Cheongsando

Geography
- Location: Korea Strait
- Coordinates: 34°10′N 126°51′E﻿ / ﻿34.167°N 126.850°E
- Area: 32.963 km^{2} (12.727 sq mi)
- Highest elevation: 385 m (1263 ft)
- Highest point: Mabongsan

Administration
- South Korea
- Province: South Jeolla
- Largest settlement: Cheongsando (pop. 2,182)

Demographics
- Ethnic groups: Korean

Korean name
- Hangul: 청산도
- Hanja: 靑山島
- RR: Cheongsando
- MR: Ch'ŏngsando

= Cheongsando =

Island in South Korea

Cheongsando is an island off the south coast of the Republic of Korea. It is the main island of Cheongsan-myeon, Wando County, South Jeolla Province. Accompanied by the four inhabited islands of Daemodo, Somodo, Yeoseodo, and Jangdo, and several uninhabited islands, it is called Cheongsando ('green mountain island') because it remains green through four seasons. It has long been called Seonsan or Seonwon, meaning that a Taoist hermit dwells on the island because of the beautiful view which creates a harmony with the clear and blue archipelago.

== Culture ==
=== Gudeuljangnon Paddy field ===
Cheongsando has a traditional agricultural system. It has long abounded in steep terrains and stones as well as sandy soil where water drains away quickly. Short of water for paddy rice farming, the area has a rather unfavorable agricultural environment for watery field farming. 'Gudeuljangnon Paddy field' is a paddy field artificially created by reorganizing natural environment to produce more rice in such unfavorable conditions.

Cheongsando 'Gudeuljangnon Paddy field' in Wando County was designated Republic of Korea's Important Agricultural Heritage No. 1 on January 22, 2013 according to the strict criteria of value, partnership, and effectiveness of heritage in deference to Globally Important Agricultural Heritage Systems (GIAHS) of Food and Agriculture Organization of the United Nations (FAO).

=== Slow Walk ===
Designated as the first Slow City in Asia, Cheongsando in Wando-gun hosts the annual Cheongsando Slow Walking Festival.

Cheongsando Slow Walk used to be a trail for the mobility of the island residents. It was named so, because the walkers would naturally slow down, touched by the scenic view. 2010 saw the opening of the total 11 courses (17-gil) stretching 42.195km.

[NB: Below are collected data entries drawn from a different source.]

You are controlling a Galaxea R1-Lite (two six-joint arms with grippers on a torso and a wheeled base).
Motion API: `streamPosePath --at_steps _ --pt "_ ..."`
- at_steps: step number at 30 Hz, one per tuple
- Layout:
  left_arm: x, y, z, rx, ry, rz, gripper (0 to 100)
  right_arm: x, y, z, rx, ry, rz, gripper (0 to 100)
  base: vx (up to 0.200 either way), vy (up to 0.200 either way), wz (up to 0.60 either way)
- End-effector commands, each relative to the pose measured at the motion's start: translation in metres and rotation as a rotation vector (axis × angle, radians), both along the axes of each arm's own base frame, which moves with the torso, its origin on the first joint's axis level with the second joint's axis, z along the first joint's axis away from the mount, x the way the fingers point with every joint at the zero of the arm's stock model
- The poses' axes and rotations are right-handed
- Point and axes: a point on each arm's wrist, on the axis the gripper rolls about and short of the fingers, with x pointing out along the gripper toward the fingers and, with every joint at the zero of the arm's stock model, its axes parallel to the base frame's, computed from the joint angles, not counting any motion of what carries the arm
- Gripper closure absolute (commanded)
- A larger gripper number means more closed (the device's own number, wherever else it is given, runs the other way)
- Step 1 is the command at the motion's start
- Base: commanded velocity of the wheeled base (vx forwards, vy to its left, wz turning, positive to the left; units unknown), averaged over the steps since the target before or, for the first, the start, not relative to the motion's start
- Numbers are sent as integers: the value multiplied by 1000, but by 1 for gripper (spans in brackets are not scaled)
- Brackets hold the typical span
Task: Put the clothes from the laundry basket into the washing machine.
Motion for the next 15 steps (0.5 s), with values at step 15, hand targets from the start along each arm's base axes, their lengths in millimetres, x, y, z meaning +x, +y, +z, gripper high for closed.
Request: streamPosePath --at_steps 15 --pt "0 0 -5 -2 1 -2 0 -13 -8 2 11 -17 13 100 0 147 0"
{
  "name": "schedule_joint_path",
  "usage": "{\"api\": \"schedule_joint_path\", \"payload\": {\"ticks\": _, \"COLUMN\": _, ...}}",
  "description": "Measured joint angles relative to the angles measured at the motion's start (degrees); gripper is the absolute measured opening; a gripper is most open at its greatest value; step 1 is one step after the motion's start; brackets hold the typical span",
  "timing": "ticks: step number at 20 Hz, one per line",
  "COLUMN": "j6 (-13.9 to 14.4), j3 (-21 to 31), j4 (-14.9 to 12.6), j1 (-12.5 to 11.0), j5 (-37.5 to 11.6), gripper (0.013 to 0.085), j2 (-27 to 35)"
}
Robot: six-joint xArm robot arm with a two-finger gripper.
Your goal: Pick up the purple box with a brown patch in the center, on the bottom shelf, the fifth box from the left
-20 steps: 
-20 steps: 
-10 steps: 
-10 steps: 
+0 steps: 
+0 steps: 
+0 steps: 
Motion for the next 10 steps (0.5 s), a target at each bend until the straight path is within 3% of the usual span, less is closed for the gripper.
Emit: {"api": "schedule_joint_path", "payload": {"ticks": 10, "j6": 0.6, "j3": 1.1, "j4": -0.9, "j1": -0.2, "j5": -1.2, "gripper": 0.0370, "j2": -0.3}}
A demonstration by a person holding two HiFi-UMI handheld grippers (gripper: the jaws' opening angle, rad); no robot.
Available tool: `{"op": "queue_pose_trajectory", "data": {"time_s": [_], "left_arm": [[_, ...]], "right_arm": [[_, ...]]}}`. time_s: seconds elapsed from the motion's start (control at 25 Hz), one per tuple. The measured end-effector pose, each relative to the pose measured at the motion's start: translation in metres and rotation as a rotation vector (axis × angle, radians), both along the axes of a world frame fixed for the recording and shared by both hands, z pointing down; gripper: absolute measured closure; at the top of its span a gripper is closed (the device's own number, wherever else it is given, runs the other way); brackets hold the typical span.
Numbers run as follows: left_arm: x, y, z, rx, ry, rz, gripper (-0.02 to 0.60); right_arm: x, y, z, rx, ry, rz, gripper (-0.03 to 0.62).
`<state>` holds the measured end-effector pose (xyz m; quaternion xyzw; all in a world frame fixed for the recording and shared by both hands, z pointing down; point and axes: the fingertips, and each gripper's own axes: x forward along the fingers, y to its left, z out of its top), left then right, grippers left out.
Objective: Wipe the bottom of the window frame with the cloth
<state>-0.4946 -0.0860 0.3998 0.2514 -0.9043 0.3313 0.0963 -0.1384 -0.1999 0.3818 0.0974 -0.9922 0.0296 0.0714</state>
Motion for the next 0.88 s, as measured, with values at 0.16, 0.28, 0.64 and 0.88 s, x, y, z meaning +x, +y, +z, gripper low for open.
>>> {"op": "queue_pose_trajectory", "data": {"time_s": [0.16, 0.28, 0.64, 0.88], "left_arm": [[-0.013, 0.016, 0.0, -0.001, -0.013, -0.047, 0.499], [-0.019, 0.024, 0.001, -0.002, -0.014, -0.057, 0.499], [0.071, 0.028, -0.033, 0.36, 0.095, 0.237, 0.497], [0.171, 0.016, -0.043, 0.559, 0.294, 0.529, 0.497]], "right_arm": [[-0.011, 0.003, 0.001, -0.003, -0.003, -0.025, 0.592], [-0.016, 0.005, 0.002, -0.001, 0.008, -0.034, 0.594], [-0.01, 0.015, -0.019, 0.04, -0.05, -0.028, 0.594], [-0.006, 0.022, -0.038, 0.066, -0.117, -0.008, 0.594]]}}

Characteristically, the courses are designed so that the walkers can see a mix of the scenery along the trail, people who dwell nearby, and stories related to different courses. The beauty of the trail got its outside recognition, and in 2011 it was designated as World Slow Walk No. 1 by Cittaslow International.

=== Filming ===
The island drew attention as a tourist attraction after it served as a shooting location for the film Seopyeonje by Im Kwon-taek. The television dramas Spring Waltz and Scent of a Woman were also partially filmed at the island.